Bought for a song in 1936 a veteran entrant of the London to Brighton Rally a 1903 Clement Talbot with a wooden body - sold for £606,300 at Bonhams
in London today, the first sale to take place in the companys new headquarters building in New Bond St.
As the car is registered for the 2013 London-Brighton Veteran Car Run, the successful buyer will be able to drive it to Brighton on Sunday, November 3, continuing its remarkable history as part of the 'Brighton establishment.'This motor car had been in the Sears family ownership since 1936 andcarried a pre-sale etimate of £350,000-450,000.

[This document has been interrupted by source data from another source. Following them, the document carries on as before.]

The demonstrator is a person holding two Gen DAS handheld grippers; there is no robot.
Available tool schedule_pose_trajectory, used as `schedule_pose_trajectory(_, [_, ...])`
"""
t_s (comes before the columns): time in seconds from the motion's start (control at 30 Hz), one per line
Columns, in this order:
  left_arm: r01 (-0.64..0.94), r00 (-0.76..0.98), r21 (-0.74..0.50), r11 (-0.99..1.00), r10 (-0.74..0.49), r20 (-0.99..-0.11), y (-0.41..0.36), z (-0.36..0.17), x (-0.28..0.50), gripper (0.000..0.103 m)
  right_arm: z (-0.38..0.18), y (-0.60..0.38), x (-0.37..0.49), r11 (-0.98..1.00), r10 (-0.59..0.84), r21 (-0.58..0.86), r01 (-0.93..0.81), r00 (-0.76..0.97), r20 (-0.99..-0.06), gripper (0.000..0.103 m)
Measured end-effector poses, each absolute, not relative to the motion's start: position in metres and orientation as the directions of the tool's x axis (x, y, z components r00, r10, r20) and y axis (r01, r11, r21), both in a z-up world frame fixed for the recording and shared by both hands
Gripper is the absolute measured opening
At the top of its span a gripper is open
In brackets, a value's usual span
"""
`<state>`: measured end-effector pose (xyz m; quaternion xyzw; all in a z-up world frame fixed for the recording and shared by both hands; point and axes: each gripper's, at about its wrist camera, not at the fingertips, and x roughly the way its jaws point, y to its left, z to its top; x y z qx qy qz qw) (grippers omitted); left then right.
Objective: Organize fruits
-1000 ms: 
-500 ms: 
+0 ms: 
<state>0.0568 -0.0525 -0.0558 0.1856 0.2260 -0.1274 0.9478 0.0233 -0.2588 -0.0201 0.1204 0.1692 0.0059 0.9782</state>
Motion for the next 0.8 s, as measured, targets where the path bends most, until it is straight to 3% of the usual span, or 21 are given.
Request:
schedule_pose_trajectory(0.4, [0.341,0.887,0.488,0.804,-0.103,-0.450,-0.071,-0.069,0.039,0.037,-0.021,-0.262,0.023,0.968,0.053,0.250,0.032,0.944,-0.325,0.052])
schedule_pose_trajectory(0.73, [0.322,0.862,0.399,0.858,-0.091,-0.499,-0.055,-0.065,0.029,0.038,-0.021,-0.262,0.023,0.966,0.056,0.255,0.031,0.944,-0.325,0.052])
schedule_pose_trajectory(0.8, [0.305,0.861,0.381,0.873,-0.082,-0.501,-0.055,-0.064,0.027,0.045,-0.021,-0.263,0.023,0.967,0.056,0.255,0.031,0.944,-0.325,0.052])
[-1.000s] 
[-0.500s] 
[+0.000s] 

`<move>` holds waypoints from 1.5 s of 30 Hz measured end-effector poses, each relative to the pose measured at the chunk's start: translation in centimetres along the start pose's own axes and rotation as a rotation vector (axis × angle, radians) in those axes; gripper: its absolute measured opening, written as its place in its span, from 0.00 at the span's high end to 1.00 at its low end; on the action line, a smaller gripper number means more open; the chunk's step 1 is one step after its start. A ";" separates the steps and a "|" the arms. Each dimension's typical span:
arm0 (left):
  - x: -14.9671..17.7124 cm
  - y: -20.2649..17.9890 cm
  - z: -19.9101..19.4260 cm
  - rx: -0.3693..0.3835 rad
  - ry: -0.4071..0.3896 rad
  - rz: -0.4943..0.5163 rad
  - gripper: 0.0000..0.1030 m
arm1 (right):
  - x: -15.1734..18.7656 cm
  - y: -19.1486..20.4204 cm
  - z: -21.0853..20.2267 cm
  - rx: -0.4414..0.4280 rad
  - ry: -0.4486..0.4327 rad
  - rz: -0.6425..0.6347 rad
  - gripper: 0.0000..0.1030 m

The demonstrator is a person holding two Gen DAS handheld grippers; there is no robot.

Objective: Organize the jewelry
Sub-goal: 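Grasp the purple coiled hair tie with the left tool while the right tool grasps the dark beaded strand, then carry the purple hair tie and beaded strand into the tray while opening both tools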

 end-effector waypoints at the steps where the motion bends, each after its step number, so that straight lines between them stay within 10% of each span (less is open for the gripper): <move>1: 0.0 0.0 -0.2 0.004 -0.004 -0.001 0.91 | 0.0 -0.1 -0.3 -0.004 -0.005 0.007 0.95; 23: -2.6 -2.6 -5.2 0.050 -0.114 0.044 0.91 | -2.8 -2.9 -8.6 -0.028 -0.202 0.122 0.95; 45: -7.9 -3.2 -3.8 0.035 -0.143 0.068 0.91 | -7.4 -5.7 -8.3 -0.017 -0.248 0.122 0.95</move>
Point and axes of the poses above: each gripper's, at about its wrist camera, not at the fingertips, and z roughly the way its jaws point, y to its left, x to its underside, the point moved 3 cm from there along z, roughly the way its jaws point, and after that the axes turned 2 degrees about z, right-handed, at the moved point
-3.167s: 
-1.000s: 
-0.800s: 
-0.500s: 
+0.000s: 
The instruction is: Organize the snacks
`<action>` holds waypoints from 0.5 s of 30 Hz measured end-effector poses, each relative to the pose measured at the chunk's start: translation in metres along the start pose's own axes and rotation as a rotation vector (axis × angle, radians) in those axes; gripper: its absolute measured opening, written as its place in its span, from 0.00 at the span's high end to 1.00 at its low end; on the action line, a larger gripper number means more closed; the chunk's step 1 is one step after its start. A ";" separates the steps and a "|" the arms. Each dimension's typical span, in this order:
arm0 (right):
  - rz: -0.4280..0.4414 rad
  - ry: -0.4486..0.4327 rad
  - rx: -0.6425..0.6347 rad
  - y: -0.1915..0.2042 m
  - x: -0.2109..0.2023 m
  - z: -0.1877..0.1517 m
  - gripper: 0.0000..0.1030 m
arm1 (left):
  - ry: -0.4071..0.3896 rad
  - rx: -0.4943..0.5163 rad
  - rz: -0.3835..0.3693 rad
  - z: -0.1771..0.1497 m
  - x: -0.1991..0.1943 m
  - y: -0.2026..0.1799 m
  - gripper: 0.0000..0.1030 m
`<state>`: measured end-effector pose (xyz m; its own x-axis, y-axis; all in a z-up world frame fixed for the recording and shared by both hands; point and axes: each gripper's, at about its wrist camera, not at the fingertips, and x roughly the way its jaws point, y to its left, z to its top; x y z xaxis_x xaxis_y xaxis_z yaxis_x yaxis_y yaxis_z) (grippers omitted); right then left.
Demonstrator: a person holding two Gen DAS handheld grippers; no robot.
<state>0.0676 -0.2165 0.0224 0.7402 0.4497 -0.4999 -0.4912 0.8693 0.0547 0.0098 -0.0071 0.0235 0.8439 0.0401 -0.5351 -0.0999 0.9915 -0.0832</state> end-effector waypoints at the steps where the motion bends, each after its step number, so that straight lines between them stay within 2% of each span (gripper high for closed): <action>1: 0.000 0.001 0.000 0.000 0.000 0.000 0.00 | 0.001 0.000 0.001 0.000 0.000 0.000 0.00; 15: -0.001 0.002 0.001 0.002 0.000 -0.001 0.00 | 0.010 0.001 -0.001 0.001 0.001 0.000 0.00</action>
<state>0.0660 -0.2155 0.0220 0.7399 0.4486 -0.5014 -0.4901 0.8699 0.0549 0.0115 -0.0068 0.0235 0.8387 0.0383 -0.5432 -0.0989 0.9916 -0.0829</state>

The cars history began in 1903 when entrepreneur Julius Drew, sixth child of a Bedfordshire clergyman, took delivery of it at his Sussex mansion, Wadhurst Hall. Drew had made his fortune from his 'Home and Colonial Stores' in London, established by him in 1883 to supply 'basic food to the urban working class'.
When built in 1903 this French motor car was state-of-the-art with four cylinders (cast in pairs) of 85x120mm bore and stroke, displacing a useful 2714cc.
This veteran is one of a very small number of cars which have formed the very lifeblood of The London to Brighton Commemoration Veteran Car Run almost since its inception and have, in their own right, earned their place as part of 'the Brighton establishment' there are fewer still, if indeed any, which have remained in the same family ownership since 1936 and have transported four generations of the same family to Brighton in such style on practically every run since then.
The late Stanley Sears may justifiably be described as one of the father's of the old car movement worldwide, setting new standards in restoration and conservation of early motor cars in the 1930s. The Clement Talbot was the second car to join The Sears Collection, the first car, an 8hp Darracq having proved rather too slow for Sears's driving preferences. Sears, writing many years ago, records the Clement Talbot's arrival at his Bolney home as follows:
I put enquiries out in various directions for something better and was informed that there was a 1903 Clement Talbot near Shalford in Surrey, so an appointment was made to inspect it. This was a fine car with a Four-cylinder. 18hp engine and body made from teak by the famous Paris Coachbuilder of Rothschild et Fils. The mudguards were also of wood, and although the car looked very shabby, close inspection showed that the woodwork had been perfectly preserved by many coats of varnish which had assumed a cracked finish with age. Again this car was bought for what would have been a song today, and as it was in running order I drove it back to Bolney.
CAR OWNED BY FATHER OF ROLLS-ROYCE FOUNDER, C.S. ROLLS
Second highest price at the sale was for an historic 1902 Panhard Levassor 16HP four cylinder rear-entrance Tonneau with coachwork by Labourdette of Paris which sold for £583,900.
The car was owned by Lord Llangattock of Hendre in Monmouthshire, the father of C.S. Rolls, who founded what is arguably the greatest car marque in the world Rolls-Royce. Chances are that C.S. Rolls would have learned some of his love of motor cars as a passenger in this Panhard owned by his father.
Malcolm Barber, Bonhams Group CEO, who sourced this car, says: Once in a while you find a car that really excites you, even after a lifetime of finding and selling automotive gems. This car has it all, history, looks, provenance. I have driven alongside it many times while on the London to Brighton Run. It still wears its C.S. Rolls brass supplier plates and has an entry for this years Run which takes place two days after our sale. Whoever buys it automatically becomes part of motoring history.